Look through the data below. Show each line where the string "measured" occurs.

════════

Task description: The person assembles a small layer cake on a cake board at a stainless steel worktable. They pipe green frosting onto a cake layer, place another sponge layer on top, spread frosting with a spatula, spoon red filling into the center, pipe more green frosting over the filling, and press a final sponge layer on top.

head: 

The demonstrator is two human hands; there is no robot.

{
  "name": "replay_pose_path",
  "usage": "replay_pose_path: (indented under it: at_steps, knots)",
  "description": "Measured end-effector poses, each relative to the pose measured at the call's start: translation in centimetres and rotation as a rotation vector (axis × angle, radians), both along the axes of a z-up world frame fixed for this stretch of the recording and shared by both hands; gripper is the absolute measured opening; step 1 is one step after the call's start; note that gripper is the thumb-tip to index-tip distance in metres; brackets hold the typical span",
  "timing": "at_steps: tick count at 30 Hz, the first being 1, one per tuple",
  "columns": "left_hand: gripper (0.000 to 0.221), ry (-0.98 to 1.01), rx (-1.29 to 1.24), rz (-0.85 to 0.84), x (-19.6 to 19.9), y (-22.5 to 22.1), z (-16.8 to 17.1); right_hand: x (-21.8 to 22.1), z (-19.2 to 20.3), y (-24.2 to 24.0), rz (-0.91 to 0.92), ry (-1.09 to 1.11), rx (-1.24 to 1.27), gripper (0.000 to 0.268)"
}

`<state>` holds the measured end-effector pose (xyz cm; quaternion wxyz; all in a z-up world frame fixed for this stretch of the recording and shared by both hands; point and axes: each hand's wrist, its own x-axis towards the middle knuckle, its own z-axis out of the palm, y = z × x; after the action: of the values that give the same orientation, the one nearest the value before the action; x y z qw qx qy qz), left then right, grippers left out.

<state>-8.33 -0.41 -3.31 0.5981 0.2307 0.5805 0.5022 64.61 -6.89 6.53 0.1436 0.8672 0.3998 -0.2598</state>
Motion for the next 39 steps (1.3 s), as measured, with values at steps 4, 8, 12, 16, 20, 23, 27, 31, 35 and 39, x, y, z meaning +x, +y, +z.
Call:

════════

EXERCISE RESULT:
  "description": "Measured end-effector poses, each relative to the pose measured at the call's start: translation in centimetres and rotation as a rotation vector (axis × angle, radians), both along the axes of a z-up world frame fixed for this stretch of the recording and shared by both hands; gripper is the absolute measured opening; step 1 is one step after the call's start; note that gripper is the thumb-tip to index-tip distance in metres; brackets hold the typical span",
`<state>` holds the measured end-effector pose (xyz cm; quaternion wxyz; all in a z-up world frame fixed for this stretch of the recording and shared by both hands; point and axes: each hand's wrist, its own x-axis towards the middle knuckle, its own z-axis out of the palm, y = z × x; after the action: of the values that give the same orientation, the one nearest the value before the action; x y z qw qx qy qz), left then right, grippers left out.
Motion for the next 39 steps (1.3 s), as measured, with values at steps 4, 8, 12, 16, 20, 23, 27, 31, 35 and 39, x, y, z meaning +x, +y, +z.

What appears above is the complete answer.